Once the images are removed, set down everything else in the listing below exactly.

Extracted material Block Start

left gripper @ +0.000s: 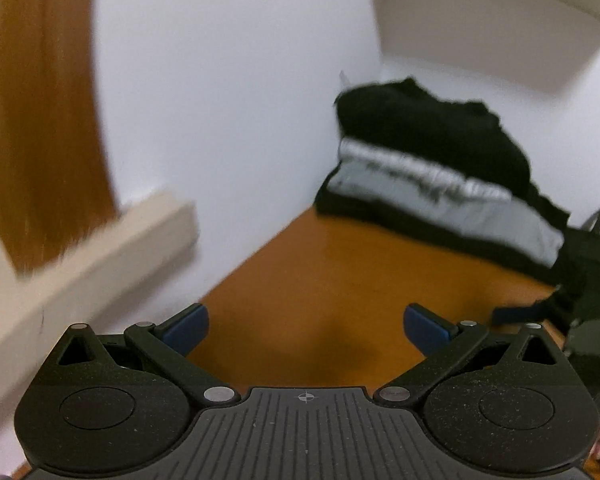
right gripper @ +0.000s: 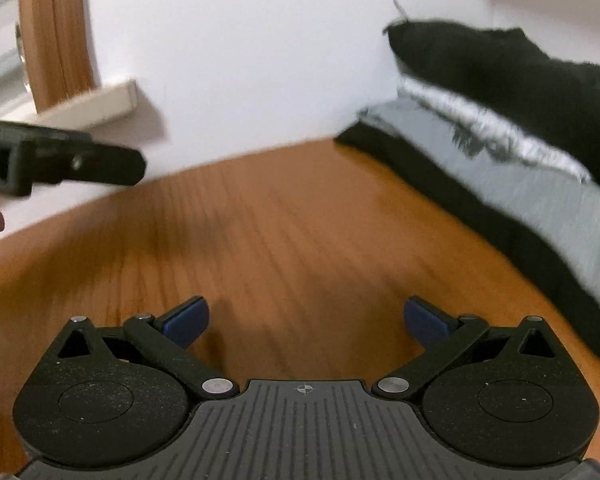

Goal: Fold clothes

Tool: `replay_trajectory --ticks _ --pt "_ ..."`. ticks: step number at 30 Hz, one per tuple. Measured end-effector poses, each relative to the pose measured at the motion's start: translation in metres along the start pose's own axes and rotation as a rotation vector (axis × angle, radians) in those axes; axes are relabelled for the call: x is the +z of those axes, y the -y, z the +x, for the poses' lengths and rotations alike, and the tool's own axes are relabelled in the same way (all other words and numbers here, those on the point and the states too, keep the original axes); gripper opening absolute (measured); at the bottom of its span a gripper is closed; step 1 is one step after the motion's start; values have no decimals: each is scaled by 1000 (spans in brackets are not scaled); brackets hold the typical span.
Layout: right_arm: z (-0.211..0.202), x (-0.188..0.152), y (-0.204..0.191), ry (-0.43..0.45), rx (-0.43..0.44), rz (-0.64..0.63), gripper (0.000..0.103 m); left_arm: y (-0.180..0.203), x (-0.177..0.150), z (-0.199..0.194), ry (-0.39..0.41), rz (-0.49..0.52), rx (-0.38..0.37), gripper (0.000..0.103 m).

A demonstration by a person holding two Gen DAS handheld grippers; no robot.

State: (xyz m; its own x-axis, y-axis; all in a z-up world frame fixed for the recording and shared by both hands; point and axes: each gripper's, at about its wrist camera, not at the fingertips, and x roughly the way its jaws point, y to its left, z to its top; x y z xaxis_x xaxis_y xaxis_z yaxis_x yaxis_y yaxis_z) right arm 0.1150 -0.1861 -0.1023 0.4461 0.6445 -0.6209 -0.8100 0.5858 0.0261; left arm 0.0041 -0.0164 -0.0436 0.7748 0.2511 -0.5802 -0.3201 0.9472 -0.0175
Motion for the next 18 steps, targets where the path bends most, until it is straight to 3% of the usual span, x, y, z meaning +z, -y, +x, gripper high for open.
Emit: replay_trajectory --ticks 5,9,18 --pt "-4 -6 -12 1 -93 86 103 -21 -27 14 -51 9 -18 103" --pt "-8 -11 -27 0 -192 154 103 -29 -44 19 -76 19 -73 103" --pt "-31 -32 -60 4 -439 346 103 -15 -61 10 -88 105 -72 103"
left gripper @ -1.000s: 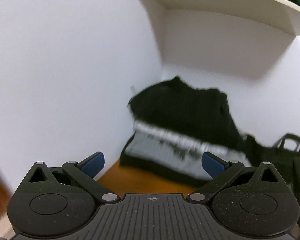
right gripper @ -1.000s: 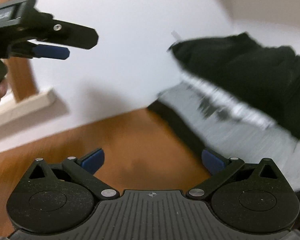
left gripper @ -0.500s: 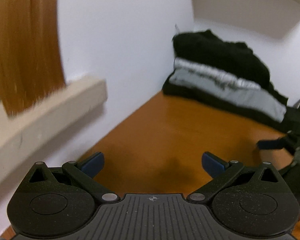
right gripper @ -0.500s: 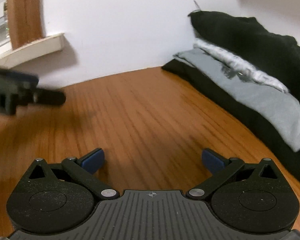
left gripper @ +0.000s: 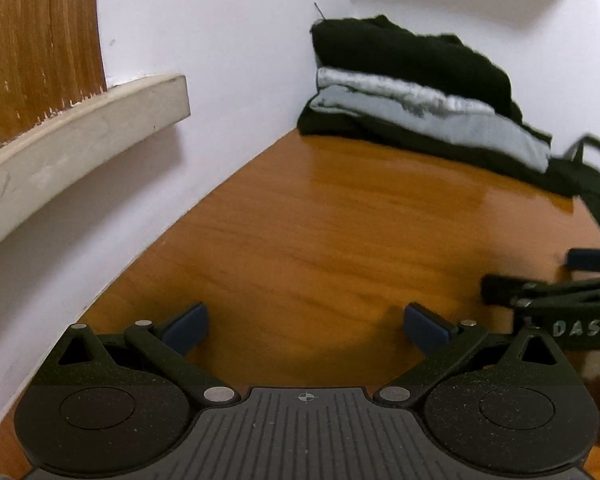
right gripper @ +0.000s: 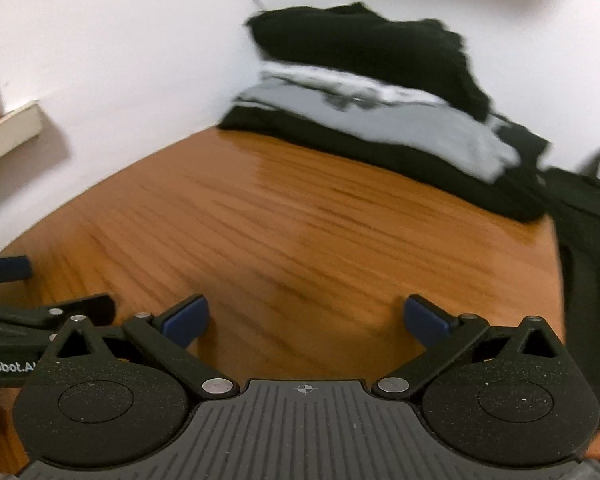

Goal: Fold clothes

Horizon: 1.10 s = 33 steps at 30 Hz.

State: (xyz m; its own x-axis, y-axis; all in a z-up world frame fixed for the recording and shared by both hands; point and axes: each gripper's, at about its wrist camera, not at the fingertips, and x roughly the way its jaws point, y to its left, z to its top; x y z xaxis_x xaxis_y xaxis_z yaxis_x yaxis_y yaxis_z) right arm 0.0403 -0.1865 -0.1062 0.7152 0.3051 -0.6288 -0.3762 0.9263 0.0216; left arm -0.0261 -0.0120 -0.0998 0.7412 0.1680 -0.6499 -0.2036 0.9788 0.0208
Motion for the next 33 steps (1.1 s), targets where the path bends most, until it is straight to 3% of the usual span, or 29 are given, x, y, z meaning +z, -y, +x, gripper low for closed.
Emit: replay_trajectory --ticks 6,33 --pt "-23 -19 4 1 -35 30 103 6 -13 -14 0 20 -29 103" --pt "-31 -26 3 2 -74 58 103 7 -14 -13 0 26 -34 103"
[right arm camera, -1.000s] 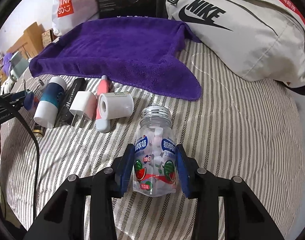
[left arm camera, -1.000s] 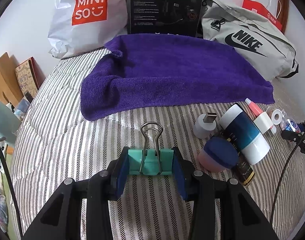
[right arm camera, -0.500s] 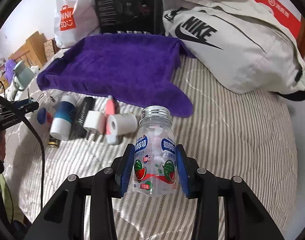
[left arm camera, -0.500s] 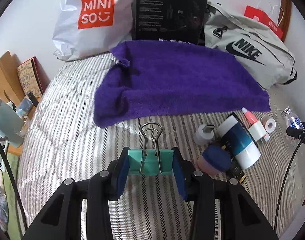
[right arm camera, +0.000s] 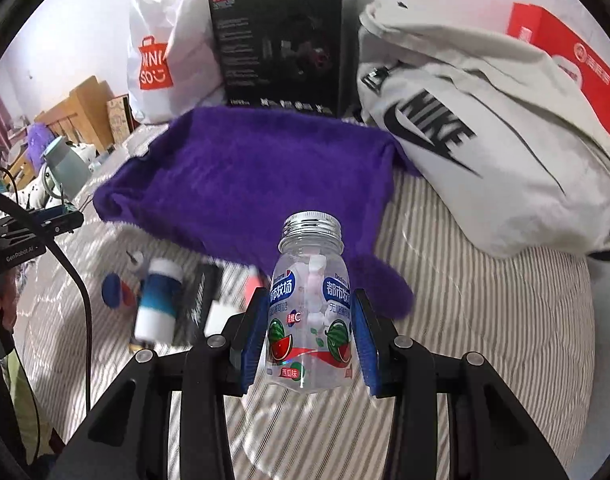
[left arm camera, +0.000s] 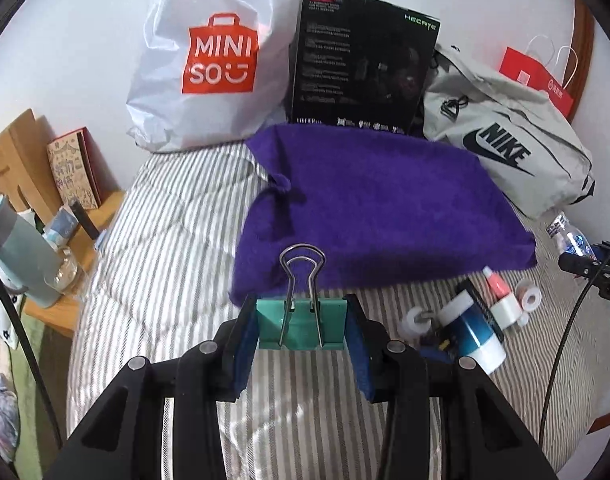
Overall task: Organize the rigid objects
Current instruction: 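Carry the bottle and clip over the purple towel with both tools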
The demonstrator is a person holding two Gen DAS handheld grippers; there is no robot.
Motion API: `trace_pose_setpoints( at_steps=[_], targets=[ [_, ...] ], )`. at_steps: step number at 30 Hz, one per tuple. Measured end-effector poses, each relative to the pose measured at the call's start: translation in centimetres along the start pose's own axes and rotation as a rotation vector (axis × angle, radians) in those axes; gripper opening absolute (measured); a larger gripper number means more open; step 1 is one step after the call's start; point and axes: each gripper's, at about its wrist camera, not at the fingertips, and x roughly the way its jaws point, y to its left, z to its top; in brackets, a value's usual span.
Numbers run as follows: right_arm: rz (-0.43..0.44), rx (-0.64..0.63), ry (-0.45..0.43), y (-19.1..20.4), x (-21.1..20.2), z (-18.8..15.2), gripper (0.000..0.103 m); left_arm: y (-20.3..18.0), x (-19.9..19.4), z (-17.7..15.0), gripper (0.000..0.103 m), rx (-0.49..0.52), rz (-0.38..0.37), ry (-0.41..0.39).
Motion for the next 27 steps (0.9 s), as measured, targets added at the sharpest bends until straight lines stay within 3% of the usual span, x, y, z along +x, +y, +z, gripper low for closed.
trace_pose_setpoints(
  at_steps=[13,27],
  targets=[
    [0.037,0.046,0.024,-1.5,6.2,6.0,0.041,-0.9,3.7,6.3,0.039,0.024,-0.051,0.001],
    [0.006,0.003,0.09,-1.8,14.6,12.0,0.041,-3.5,12.6,13.3,0.039,0.042,-0.099,0.035]
  ],
)
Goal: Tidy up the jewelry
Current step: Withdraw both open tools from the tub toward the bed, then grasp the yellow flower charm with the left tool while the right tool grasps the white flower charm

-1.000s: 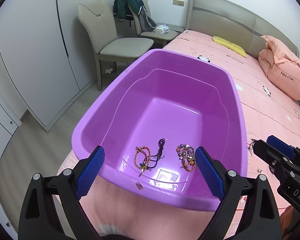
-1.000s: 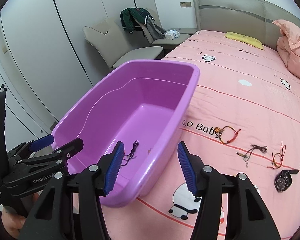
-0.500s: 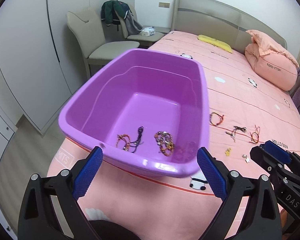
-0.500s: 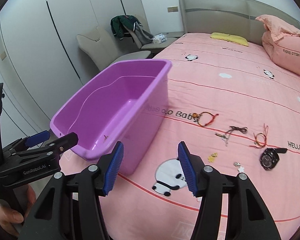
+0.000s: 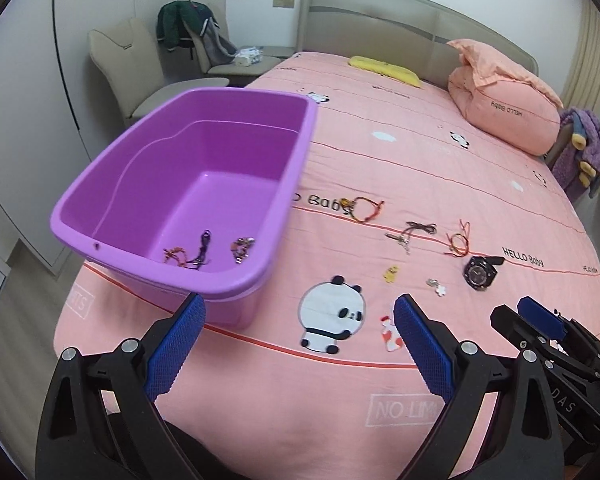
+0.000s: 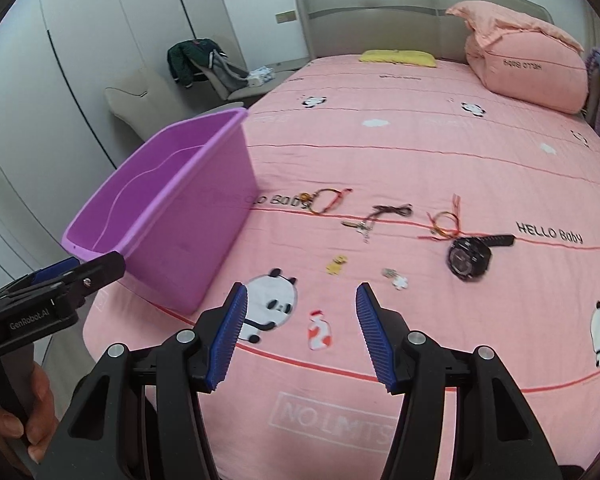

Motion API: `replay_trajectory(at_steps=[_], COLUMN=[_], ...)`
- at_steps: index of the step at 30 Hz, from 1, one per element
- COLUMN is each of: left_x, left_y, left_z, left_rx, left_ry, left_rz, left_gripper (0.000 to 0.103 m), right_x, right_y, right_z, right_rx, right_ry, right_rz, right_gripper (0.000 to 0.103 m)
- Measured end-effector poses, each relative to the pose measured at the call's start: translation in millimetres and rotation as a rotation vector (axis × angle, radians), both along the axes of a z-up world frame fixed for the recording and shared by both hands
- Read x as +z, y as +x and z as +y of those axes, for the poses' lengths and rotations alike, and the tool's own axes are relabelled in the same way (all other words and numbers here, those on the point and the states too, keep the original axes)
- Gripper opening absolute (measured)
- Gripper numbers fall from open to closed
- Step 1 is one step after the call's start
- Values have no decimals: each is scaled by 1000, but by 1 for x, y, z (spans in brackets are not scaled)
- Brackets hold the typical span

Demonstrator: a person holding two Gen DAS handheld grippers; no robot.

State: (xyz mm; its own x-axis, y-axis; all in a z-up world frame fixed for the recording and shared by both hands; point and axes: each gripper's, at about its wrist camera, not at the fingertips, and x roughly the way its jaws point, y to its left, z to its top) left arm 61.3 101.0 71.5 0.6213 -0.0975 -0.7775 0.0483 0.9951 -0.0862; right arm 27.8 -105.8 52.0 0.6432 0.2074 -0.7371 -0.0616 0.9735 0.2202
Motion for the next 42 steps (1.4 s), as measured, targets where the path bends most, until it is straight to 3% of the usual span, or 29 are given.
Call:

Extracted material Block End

Exercise response →
left gripper @ +0.000s: 
right gripper @ +0.000s: 

Goal: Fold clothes

Tool: `replay_trajectory --ticks _ --pt "_ ..."`. ticks: step number at 30 Hz, one per tuple. Measured end-effector poses, each relative to the pose measured at the motion's start: translation in metres along the start pose's own axes and rotation as a rotation vector (axis × angle, radians) in those axes; axes are relabelled for the call: x is the +z of those axes, y the -y, z the +x, for the poses' lengths and rotations alike, and the tool's own axes are relabelled in the same way (all other words and numbers here, those on the point and the states too, keep the original axes); gripper opening absolute (measured); at the bottom of its span a gripper is closed; step 1 is one step after the motion's start; values have no decimals: each is scaled by 1000 (spans in brackets are not scaled); brackets hold the typical span.
Layout: right_arm: z (-0.211..0.202), x (-0.188..0.152), y (-0.204..0.191), ry (-0.43..0.45), rx (-0.43..0.44), rz (-0.64..0.63), gripper (0.000..0.103 m); left_arm: y (-0.180..0.203), x (-0.177..0.150), z (-0.199..0.194), ry (-0.39..0.41), rz (-0.49..0.52), rx (-0.38..0.37), gripper (0.000..0.103 m).

A demonstration by a person holding two Gen DAS handheld grippers; no robot.

State: (xyz m; its own x-axis, y-axis; all in a z-up world frame fixed for the recording and shared by both hands; point and axes: each gripper's, at about its wrist camera, not at the fingertips, and x roughly the way its jaws point, y to its left, z to its top; x y z xaxis_x xaxis_y xaxis_z yaxis_x yaxis_y yaxis_z) right arm 0.1150 -0.1861 -0.1023 0.4461 0.6445 -0.6209 -0.8100 0.5858 0.0261; left arm 0.0041 -0.0164 -0.0436 0.7748 0.2511 -0.5802 -0.3201 0.9472 -0.0175
Motion for the next 18 steps, targets where the path bends most, until it is straight to 3% of the usual span, x, y, z meaning +z, -y, +x, gripper high for open.
Emit: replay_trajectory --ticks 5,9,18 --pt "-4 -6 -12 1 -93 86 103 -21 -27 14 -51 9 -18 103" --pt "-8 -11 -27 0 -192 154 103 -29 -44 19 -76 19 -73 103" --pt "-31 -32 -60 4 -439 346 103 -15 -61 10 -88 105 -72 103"
left gripper @ -1.000s: 
right gripper @ -1.000s: 
left gripper @ -0.500s: 
right gripper @ -0.500s: 
left gripper @ +0.000s: 
right gripper @ +0.000s: 

Goal: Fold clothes

Horizon: 1.10 s = 33 steps at 30 Hz.

State: (xyz m; its own x-axis, y-axis; all in a z-up world frame fixed for the recording and shared by both hands; point and axes: each gripper's, at about its wrist camera, not at the fingertips, and x roughly the way its jaws point, y to its left, z to its top; x y z xaxis_x xaxis_y xaxis_z yaxis_x yaxis_y yaxis_z) right arm 0.0403 -0.1865 -0.1062 0.7152 0.3051 -0.6288 -0.3762 0.9263 0.0216; left arm -0.0261 -0.0120 -0.0998 0.7412 0.1680 -0.6499 -0.2036 0.9788 0.0208
Motion for the next 33 steps (1.1 s), targets where the path bends most, until it is straight to 3% of the usual span, or 29 are given, x, y, z meaning +z, -y, +x, gripper low for closed.
Emit: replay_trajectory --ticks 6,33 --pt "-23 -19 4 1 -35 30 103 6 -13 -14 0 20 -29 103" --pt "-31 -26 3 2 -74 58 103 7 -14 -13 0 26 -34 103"
[right arm camera, -1.000s] 
[left arm camera, -1.000s] 
[right arm camera, -0.500s] 
[left arm camera, -0.500s] 
[right arm camera, +0.000s] 
[left arm camera, +0.000s] 
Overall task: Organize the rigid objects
Current instruction: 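Carry the bottle and clip over the purple towel with both tools
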The demonstrator is a person holding two Gen DAS handheld grippers; there is no robot.
Motion API: `trace_pose_setpoints( at_steps=[_], targets=[ [_, ...] ], )`. at_steps: step number at 30 Hz, one per tuple. Measured end-effector poses, each relative to the pose measured at the call's start: translation in centimetres along the start pose's own axes and rotation as a rotation vector (axis × angle, radians) in those axes; gripper opening absolute (measured); a larger gripper number means more open; step 1 is one step after the call's start; point and axes: each gripper's, at about its wrist camera, not at the fingertips, and x roughly the way its jaws point, y to its left, z to its top; in brackets, a value's usual span.
Numbers run as follows: right_arm: rz (-0.43..0.44), rx (-0.64..0.63), ry (-0.45..0.43), y (-19.1..20.4), x (-21.1..20.2), z (-18.8..15.2), gripper (0.000..0.103 m); left_arm: y (-20.3..18.0), x (-19.9..19.4), z (-17.7..15.0), gripper (0.000..0.103 m), rx (-0.49..0.52), rz (-0.38..0.37), ry (-0.41..0.39).
Motion for the next 27 steps (0.9 s), as measured, targets added at the sharpest bends until straight lines stay within 3% of the usual span, x, y, z along +x, +y, +z, gripper low for closed.
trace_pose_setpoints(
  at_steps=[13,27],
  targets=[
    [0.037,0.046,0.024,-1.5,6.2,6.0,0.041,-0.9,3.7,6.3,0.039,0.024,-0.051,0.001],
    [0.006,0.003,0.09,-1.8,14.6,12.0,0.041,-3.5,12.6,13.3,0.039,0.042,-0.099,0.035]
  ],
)
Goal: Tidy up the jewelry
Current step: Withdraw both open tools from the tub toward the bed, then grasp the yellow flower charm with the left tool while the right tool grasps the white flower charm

-1.000s: 
-1.000s: 
-0.500s: 
-0.500s: 
+0.000s: 
+0.000s: 

Motion API: `replay_trajectory(at_steps=[_], COLUMN=[_], ...)`
- at_steps: index of the step at 30 Hz, from 1, one per element
- COLUMN is each of: left_x, left_y, left_z, left_rx, left_ry, left_rz, left_gripper (0.000 to 0.103 m), right_x, right_y, right_z, right_rx, right_ry, right_rz, right_gripper (0.000 to 0.103 m)
- Measured end-effector poses, each relative to the pose measured at the call's start: translation in millimetres and rotation as a rotation vector (axis × angle, radians), both along the axes of a z-up world frame fixed for the recording and shared by both hands
- Read x as +z, y as +x and z as +y of those axes, for the poses' lengths and rotations alike, and the tool's own axes are relabelled in the same way (all other words and numbers here, those on the point and the states too, keep the original axes)
- Gripper opening absolute (measured)
- Gripper numbers fall from open to closed
- Step 1 is one step after the call's start
- Values have no decimals: each is scaled by 1000, but by 1 for x, y, z (spans in brackets are not scaled)
- Brackets hold the typical span

Demonstrator: a person holding two Gen DAS handheld grippers; no robot.

State: (xyz mm; its own x-axis, y-axis; all in a z-up world frame fixed for the recording and shared by both hands; point and axes: each gripper's, at about its wrist camera, not at the fingertips, and x roughly the way its jaws point, y to its left, z to its top) left arm 61.3 101.0 71.5 0.6213 -0.0975 -0.7775 0.0483 0.9951 -0.0862; right arm 27.8 -105.8 52.0 0.6432 0.2074 -0.7371 -0.0616 0.9735 0.2202
Motion for the next 42 steps (1.4 s), as measured, targets where the path bends most, until it is straight to 3% of the usual span, or 29 are given.
Call:

What came before is the complete response.